A semi-structured interview guide was used to guide discussion. Questions were centred around coaches’ experience in providing behaviour change support to people with a mental health condition as a part of the coaching role; factors that may impact the effectiveness of the service for this group of service users, including both service-participant, coach and organisational factors; and suggestions for any changes to the delivery of the service and outcomes for callers with a mental health condition. Prompts were used in the interview to facilitate elaboration on aspects pertaining to experiences of the coach, potential factors that may impact behaviour change for people with a mental health condition, as well as any recommendations for improving outcomes for this group of service users.

Analysis

Interview audio recordings were transcribed verbatim and NVivo 11 was used to assist with organisational aspects of the analysis. An inductive thematic analysis was undertaken by authors TB, VH & PW, who independently generated codes from the first transcript, engaged in discussion around discrepancies and reached consensus on a draft coding hierarchy. This hierarchy was then further developed and refined during coding of the remaining five transcripts, which were coded by author TB. Once all transcripts were coded, further discussions between authors TB, VH, PW, JB and EC led to the generation of a thematic structure which was further refined during repeated engagement with the data, to ensure that the themes generated resonated with the story of the complete data set.

Results

Fourteen of 19 coaches employed at the time of email distribution completed the online survey (74%), with results shown in Table 1. Six coaches indicated they were willing to participate in an interview and provided their contact details.

Table 1 Health coach survey responses (n = 14)

Six coaches completed a telephone interview between May and July 2019, all of whom were female, with a mean age of 26 years. Interview duration ranged from 16 to 49 min (mean 27 min). Coaches who participated in the interviews had, on average: worked with the service for 18 months, and 10 months experience in providing health behaviour change advice prior to employment with the service.

Theme 1: providing physical health behaviour coaching to participants with a mental health condition creates unique challenges and opportunities

Subtheme 1.1: the level of engagement with the service is perceived as different for participants with a mental health condition

Estimates of the proportion of participants of the service with a mental health condition varied greatly between coaches, ranging from 35 to75%. There was a prominent perception amongst coaches that participants may be reluctant to disclose a mental health condition in the early stages of coaching, but that such conditions (diagnosed or not) were disclosed or made apparent during later stages of the coaching program, when rapport was more developed.

“It's common. Hard to put a number... Maybe about 35, 40%....Because if someone's got, say, bipolar, then they might not want to tell you that in the first, second call.... They need to build up that relationship… and I do think people, once they get started, they're quite open because we're not a face to them.”(Coach 1)

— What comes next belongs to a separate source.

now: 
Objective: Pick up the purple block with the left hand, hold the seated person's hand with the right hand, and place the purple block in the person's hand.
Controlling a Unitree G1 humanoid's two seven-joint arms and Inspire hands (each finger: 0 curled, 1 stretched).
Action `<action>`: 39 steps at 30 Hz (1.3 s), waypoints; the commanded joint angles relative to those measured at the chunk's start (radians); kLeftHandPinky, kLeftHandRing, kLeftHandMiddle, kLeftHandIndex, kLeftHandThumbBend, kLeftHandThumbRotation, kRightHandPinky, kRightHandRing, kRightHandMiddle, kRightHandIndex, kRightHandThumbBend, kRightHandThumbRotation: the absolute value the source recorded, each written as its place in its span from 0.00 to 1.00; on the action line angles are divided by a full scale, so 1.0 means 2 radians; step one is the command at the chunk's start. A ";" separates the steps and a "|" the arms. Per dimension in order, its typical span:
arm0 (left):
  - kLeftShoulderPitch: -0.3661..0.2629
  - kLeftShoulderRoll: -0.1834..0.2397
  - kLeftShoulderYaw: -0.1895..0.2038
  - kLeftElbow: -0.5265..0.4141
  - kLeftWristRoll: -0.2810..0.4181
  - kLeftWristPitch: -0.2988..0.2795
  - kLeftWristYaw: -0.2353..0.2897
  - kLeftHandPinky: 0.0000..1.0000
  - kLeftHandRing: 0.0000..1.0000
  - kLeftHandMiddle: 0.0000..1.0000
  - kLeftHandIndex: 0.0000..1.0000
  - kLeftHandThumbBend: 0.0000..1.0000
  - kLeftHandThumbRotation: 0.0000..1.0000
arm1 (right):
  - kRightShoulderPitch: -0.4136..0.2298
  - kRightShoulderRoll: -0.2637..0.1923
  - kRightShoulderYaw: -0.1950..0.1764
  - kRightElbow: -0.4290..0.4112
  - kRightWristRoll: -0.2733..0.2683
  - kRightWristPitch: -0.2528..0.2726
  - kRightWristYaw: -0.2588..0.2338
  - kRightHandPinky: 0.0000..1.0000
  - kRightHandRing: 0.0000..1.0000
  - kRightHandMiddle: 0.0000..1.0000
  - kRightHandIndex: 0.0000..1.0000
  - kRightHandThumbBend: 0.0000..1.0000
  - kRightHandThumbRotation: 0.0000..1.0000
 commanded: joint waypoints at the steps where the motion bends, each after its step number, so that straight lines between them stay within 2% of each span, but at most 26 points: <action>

Coaches perceived a number of core differences in program engagement between participants with a mental health condition compared to those who did not report a mental health condition. The former group was perceived as more likely to value contact with the service, particularly as a source of general social support.

“I feel that some of the participants [with a mental health condition] I speak to value the communication as a contact. You know, they may not achieve weight-loss, for example, but they have a call that they can look forward to. And they have someone that cares and someone that's checking in with them…I think there's this assumption that perhaps they won't answer all the calls [but] I think often they will value the call more 'cause they may not necessarily have a lot of resources” (Coach 1)

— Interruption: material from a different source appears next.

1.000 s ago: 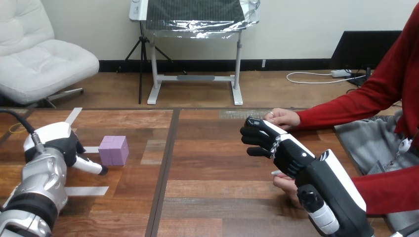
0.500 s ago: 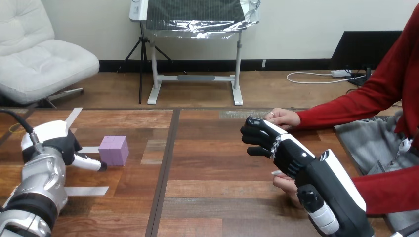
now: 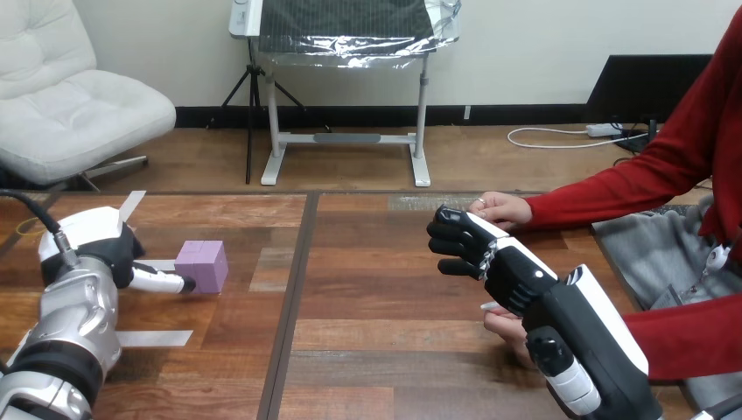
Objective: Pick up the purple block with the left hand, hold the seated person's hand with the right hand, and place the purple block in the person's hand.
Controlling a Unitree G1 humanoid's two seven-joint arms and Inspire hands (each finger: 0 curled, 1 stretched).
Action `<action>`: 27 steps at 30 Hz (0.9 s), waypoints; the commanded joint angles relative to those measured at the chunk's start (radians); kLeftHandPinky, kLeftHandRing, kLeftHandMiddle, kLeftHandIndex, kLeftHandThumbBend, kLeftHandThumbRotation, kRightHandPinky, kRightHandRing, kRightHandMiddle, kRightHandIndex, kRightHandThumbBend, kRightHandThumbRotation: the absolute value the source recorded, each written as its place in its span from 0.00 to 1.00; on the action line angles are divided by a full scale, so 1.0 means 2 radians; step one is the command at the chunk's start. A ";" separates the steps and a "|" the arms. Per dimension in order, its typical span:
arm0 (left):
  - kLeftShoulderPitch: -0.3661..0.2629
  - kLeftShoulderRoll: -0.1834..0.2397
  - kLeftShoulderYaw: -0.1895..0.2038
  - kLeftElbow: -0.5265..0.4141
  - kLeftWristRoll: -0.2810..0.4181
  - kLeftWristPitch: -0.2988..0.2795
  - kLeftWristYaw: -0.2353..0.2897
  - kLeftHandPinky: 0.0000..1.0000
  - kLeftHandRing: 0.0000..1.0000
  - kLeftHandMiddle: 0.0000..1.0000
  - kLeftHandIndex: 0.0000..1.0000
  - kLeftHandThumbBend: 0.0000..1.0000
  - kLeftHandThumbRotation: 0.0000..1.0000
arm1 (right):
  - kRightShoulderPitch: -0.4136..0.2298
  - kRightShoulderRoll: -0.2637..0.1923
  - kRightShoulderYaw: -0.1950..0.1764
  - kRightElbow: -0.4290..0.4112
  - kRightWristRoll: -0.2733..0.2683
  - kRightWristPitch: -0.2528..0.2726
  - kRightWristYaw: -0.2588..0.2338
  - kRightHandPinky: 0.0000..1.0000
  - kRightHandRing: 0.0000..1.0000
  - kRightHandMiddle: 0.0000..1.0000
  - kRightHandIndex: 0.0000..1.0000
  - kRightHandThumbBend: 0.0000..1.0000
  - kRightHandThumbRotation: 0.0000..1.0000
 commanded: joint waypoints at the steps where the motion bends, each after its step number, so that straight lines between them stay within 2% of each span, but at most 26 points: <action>1: -0.040 -0.004 -0.003 -0.023 0.004 -0.006 0.009 0.72 0.82 0.84 0.84 0.92 0.60 | -0.017 0.006 -0.005 -0.016 0.003 -0.011 -0.004 0.83 0.87 0.88 0.89 0.93 1.00; 11: -0.039 -0.005 0.004 -0.025 -0.002 -0.015 0.013 0.85 0.90 0.90 0.89 0.95 0.60 | -0.017 0.006 -0.004 -0.017 0.002 -0.009 -0.004 0.83 0.87 0.88 0.89 0.93 1.00; 27: -0.041 -0.010 0.007 -0.023 -0.007 -0.031 0.018 0.90 0.93 0.94 0.91 0.97 0.63 | -0.016 0.007 -0.003 -0.020 0.003 -0.005 -0.004 0.83 0.87 0.88 0.89 0.93 1.00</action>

Coaches consistently expressed the feeling that the proactive service provision was particularly beneficial for engaging this participant group (i.e. the service contacting the participant for scheduled coaching calls rather than the participant being required to initiate contact). However, while some coaches expressed challenges around being a “sounding board” for this participant group, most talked about a greater level of engagement specifically brought on by the rapport built up through more in-depth conversations.

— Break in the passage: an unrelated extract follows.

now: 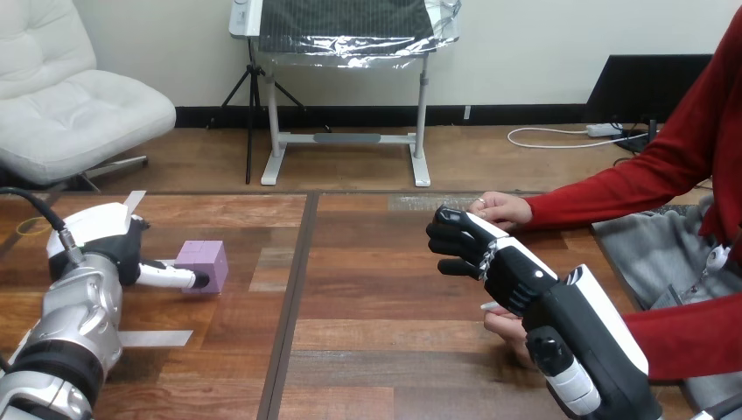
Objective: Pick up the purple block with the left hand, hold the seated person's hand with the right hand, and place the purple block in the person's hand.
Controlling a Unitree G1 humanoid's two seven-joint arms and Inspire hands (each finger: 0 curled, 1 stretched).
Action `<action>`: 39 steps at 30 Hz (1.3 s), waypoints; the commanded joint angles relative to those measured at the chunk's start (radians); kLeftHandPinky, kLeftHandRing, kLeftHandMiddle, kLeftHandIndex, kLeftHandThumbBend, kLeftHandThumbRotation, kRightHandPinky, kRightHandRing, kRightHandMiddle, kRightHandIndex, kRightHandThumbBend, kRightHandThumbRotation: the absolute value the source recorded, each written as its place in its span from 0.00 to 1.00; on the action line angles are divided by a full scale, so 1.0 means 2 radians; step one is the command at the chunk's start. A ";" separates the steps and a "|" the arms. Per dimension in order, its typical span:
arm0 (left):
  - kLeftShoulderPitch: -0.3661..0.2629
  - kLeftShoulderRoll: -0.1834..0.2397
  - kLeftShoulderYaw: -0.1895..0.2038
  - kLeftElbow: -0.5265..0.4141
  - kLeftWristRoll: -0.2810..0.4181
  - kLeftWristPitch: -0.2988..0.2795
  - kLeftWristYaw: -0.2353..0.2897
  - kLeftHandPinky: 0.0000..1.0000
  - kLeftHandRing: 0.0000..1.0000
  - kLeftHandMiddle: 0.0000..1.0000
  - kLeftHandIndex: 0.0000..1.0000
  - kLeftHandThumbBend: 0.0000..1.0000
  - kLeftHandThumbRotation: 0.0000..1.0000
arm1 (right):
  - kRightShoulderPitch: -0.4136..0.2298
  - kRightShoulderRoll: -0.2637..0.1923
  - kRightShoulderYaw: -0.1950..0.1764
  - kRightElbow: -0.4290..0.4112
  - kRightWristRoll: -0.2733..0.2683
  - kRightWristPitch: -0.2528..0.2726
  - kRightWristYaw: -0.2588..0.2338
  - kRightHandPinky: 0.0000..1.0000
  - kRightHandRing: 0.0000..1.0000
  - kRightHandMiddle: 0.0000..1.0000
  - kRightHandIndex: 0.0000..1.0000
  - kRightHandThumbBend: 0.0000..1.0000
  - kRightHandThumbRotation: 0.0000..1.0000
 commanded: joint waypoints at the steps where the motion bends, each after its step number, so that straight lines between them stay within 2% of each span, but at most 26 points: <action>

“Sometimes they're even, they're more, I guess receptive to the coaching as well. I guess maybe because you do build that rapport with them, and so it's easy even for the coach to start having a conversation to be honest…sometimes I would presume that they just go into their other consults, and they're like, right, let's just talk about your mental health rather than the external factors.” (Coach 2)

Subtheme 1.2: the complexity of achieving health behaviour change in consumers with a mental health condition

All coaches talked of a significantly more complex and difficult process involved in supporting achievement of health behaviour change goals in this group of participants. Achieving goals set together with the participant was compromised by a host of factors, with more prominent ones relating to prescribed medications inducing weight gain and directly hindering the capacity to lose weight, and others including dietary choices, motivation and self-efficacy;

“More often than not, they're not really ready to change, they usually have to address a lot of other things before they make these changes…it's more contemplation. They understand that they probably should be doing this, but they feel that there's other barriers in the way.” (Coach 2)

“I also find that for a lot of people, the medication that they may be on as well, does…you know just has big impact on not only on their diet, but on their energy state as well to be able to get out there and exercise.” (Coach 3)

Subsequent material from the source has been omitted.